Broadcast attorneys interviewed Thursday and Friday said they're skeptical of assurances that an AM-only FM translator license application window would be opened down the road if they aren't backed up in writing in the draft revitalization order. “I would like something more complete, this is too amorphous,” said Fletcher Heald broadcast attorney Frank Montero, who represents AM clients who want the window to be opened. A draft order that included a mechanism to open the window that would be triggered after the incentive auction would provide more certainty to broadcasters, he said. “If everybody is of the opinion we should do this in the future, let's have it written in the order.”
The National Association of Black Owned Broadcasters urged Pai Thursday in an ex parte filing to support Clyburn's proposal, just a day after filing a joint ex parte with NAB and Multicultural Media, Telecom and Internet Council expressly stating that the 250-mile waiver proposal wasn't enough to help AM without the translator window. “This compromise gets some AM relief now and ends the stalemate at the commission,” said NABOB President Jim Winston in Thursday's letter. He praised the waiver proposal in the draft order because it prioritizes class C and D licenses, giving them their own 180-day window for moving a translator before other stations. A second waiver window after that will allow any AM station to apply to move a translator.
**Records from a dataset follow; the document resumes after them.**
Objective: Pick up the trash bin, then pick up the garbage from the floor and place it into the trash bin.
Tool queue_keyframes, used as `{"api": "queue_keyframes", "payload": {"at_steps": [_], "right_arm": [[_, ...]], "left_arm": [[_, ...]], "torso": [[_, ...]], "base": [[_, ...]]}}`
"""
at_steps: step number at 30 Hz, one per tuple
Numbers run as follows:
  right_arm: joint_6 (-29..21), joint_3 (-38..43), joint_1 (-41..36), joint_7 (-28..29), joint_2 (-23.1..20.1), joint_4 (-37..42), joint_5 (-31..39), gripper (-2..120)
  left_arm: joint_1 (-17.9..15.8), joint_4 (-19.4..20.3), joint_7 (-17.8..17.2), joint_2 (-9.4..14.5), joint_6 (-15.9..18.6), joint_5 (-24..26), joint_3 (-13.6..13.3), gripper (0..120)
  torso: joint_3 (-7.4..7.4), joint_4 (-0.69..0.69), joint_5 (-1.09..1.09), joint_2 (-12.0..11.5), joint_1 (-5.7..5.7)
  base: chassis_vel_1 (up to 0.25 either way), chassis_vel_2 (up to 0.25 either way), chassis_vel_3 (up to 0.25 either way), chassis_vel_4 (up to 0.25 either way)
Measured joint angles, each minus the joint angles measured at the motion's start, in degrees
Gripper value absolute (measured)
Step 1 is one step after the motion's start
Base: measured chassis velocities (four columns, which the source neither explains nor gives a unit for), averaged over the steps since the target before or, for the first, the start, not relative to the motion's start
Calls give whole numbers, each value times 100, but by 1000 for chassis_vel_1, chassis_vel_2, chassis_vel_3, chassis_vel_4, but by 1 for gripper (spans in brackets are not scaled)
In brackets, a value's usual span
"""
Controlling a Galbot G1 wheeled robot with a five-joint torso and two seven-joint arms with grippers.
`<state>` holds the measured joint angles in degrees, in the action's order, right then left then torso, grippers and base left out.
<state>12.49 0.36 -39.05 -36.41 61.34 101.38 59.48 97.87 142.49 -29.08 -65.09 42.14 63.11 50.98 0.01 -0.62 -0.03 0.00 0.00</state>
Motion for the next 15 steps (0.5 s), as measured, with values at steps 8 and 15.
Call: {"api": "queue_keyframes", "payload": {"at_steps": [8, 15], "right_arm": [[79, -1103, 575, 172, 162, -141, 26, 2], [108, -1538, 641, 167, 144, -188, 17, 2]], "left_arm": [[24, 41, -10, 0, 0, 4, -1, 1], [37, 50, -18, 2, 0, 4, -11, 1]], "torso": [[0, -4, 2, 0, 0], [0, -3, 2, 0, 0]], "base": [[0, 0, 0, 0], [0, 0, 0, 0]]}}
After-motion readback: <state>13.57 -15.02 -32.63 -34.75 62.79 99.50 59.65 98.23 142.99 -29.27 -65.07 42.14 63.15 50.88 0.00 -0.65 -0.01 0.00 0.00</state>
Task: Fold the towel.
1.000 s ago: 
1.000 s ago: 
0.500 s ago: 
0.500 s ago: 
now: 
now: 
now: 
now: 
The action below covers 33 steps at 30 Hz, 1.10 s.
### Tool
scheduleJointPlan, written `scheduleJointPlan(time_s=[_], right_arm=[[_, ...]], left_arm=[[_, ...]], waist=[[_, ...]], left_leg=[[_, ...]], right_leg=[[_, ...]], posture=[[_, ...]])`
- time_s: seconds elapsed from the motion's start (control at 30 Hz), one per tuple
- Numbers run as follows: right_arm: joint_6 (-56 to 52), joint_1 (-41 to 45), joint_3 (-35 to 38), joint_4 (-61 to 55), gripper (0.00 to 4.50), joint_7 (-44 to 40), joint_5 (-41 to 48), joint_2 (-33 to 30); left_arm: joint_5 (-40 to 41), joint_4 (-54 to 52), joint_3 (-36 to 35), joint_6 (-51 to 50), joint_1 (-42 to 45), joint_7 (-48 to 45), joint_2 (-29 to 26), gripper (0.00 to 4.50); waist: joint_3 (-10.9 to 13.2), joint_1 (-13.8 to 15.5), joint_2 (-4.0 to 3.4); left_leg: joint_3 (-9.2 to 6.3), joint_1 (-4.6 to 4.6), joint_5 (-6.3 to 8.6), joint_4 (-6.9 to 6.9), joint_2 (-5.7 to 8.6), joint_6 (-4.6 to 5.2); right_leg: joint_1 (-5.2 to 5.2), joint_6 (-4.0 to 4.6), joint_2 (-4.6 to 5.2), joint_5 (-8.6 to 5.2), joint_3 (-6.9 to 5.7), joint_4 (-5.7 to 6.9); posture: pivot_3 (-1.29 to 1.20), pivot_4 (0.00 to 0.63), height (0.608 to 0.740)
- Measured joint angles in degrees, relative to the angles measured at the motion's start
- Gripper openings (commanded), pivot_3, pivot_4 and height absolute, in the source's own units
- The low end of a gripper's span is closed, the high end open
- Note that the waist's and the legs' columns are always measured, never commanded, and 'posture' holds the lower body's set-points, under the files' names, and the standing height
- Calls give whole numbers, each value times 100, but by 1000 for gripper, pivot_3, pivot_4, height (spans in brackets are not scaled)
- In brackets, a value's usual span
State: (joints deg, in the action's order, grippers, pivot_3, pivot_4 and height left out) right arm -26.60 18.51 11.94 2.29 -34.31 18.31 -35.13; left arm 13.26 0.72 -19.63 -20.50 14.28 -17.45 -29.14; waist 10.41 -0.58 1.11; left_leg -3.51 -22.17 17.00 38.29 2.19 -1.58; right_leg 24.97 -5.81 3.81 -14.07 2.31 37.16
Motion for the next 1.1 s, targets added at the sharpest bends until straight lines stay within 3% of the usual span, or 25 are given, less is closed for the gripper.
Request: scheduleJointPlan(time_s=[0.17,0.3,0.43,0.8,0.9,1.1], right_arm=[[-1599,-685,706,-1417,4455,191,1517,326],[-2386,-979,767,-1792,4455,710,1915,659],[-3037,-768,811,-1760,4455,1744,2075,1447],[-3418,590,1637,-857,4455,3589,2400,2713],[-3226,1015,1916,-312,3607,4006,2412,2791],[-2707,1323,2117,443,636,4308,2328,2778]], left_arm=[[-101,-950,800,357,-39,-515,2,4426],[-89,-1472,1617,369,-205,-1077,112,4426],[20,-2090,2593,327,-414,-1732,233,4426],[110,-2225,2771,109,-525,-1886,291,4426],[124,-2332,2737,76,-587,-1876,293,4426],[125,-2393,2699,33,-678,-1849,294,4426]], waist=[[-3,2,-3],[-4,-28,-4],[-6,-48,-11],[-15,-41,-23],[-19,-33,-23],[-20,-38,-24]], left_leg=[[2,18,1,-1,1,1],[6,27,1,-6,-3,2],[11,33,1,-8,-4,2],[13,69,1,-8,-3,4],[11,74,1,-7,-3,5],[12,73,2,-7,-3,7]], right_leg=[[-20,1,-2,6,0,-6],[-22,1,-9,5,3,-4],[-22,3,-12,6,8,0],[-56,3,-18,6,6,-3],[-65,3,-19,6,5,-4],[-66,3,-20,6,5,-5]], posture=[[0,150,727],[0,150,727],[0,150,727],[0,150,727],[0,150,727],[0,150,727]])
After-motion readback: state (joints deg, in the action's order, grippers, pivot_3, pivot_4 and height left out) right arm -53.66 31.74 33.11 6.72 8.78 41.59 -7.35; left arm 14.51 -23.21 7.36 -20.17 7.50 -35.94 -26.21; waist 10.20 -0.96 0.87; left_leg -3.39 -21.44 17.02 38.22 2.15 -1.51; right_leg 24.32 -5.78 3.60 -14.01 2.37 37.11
Media Bureau Audio Division Chief Peter Doyle criticized combining the translator window with the 250-mile waiver proposal during a panel at the 2015 Radio Show Thursday. He said he didn't believe AM stations would look to relocate translators for immediate relief if they knew they would get an exclusive window later. It would “take the air out of the balloon,” he said.
AM broadcaster fears that large market AM stations will monopolize the 250-mile waiver process or drive up translator prices are unfounded, Doyle said. Big market stations will be “minor players” for translators because their markets don't have the spare spectrum to accommodate new translators, Doyle said.